Alamanda menoleh ke sumber suara. Jemarinya masih menempel di keyboard laptopnya.
“Kalau kamu jadi aku, apa yang kamu lakukan?” Kira menyelesaikan kalimatnya.
Alamanda menghela napas mendengar pertanyaan Kira, sebab ia tahu jawabannya tidak akan diterima dengan mudah oleh gadis itu. “Move on, melanjutkan hidup.”
“Maksudnya?”
Alamanda tersenyum tipis. Reaksi Kira tepat seperti perkiraannya. “Ya ngelupain laki-laki yang nggak menginginkanku. Ngapain juga capek-capek buang waktu cuma untuk maksa seseorang mau nerima aku.”
“Tapikan posisinya dia udah tidurin kamu.”
“Pas lagi bercinta, emang aku nggak sadar apa yang aku lakuin? Aku sadar, berarti aku bertanggungjawab atas perbuatanku sendiri. Bukan orang lain, bukan laki-laki yang tidur sama aku yang harus bertanggungjawab.” Alamanda menutup laptopnya, lalu mengemasi barang-barangnya ke dalam tas.
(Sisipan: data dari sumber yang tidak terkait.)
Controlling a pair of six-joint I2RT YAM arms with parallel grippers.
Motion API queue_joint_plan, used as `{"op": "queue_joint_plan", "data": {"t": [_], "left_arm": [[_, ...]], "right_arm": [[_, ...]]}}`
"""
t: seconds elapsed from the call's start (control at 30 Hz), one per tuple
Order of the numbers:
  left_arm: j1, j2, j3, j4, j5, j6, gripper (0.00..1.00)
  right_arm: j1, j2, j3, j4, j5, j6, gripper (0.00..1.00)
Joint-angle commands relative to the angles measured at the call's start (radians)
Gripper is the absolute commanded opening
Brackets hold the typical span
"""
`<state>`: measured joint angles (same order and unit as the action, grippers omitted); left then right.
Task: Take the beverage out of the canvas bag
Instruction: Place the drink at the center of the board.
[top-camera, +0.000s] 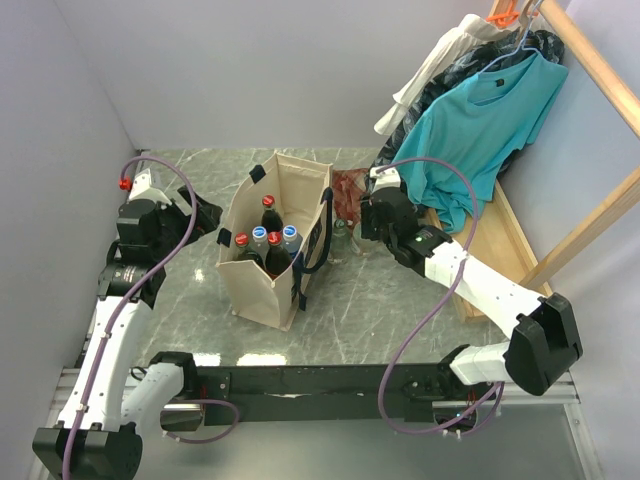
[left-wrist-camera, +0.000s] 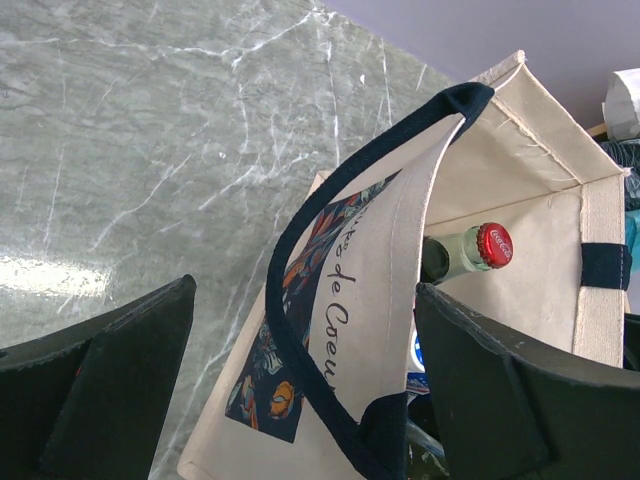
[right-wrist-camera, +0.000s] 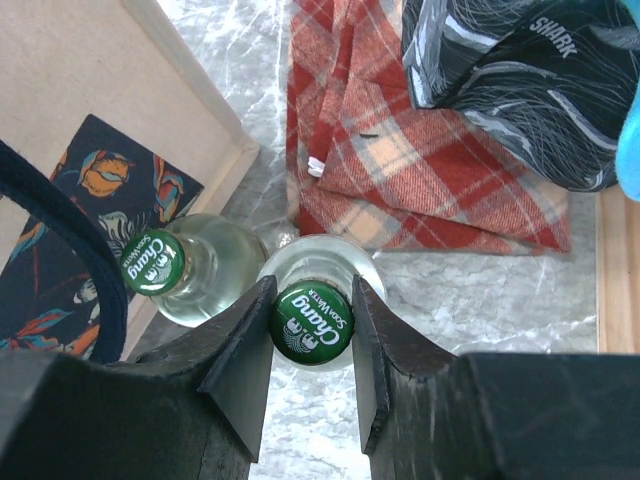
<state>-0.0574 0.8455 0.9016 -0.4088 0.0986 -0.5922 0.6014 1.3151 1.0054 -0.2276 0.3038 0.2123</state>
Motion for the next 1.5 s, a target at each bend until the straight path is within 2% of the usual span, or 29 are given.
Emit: {"op": "queue_joint_plan", "data": {"t": [0.0,0.97,1.47], "left_arm": [[0.004,-0.017,-0.007,0.025,-0.007,-0.011,0.96],[0.004,-0.019,0.008,0.013,-0.017,-0.006,0.96],[0.004,-0.020,0.006,0.007,-0.022,-0.006,0.96]], "right_arm": [[-0.006,-0.020,0.015,0.185,0.032,0.001,0.00],[-0.006,0.052,0.012,0.217,0.012,0.009,0.00],[-0.006,0.096,0.041,0.168,-0.009,0.018,0.00]]}}
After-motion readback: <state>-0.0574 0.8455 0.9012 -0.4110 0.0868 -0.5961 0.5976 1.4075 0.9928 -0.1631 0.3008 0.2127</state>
Kira menganga. Ia hampir menepuk jidatnya sendiri mendengar jawaban Alamanda. Kini ia makin percaya dengan perkataan orang-orang seantero kampus yang mengenal gadis itu. “Tapikan… tapikan dia sudah merusakmu.”
Alamanda menyampirkan tasnya ke pundak, lalu tersenyum pada Kira. “Kira, logikanya dalam hukum sebab-akibat, sesuatu akan rusak kalau dua-duanya bersedia melakukan hal yang sama. Kamu manusia bernyawa, Adry juga. Kalian cuma bisa merusak yang lain, ketika salah satunya bersedia untuk dirusak. Beda cerita kalau kamu diperkora Adry. Jadi, karena kalian sama-sama waras dan sadar ketika hal itu terjadi, kurasa masing-masing dari kalian bertanggung jawab atas perbuatan itu sendiri. Paham kan?” Gadis itu beranjak dari tempat duduknya. Sebelum berlalu, ia kembali berkata, “Ra, laki-laki itu brengsek. Kalau udah tahu mereka begitu, maka kita sebagai perempuan harus cerdas dan tegas.”
Alamanda tersenyum lagi sebelum akhirnya berlalu dari dua orang yang sedang berseteru itu.
Adry menganga, sibuk berkutat dengan isi kepalanya. Tak habis-habis ia terheran dan merasa kagum di saat yang bersamaan terhadap reaksi Alamanda. Ia jelas tidak sedang merasa dibela oleh gadis itu, tetapi ia juga tahu, Alamanda tak lantas berada di pihak Kira.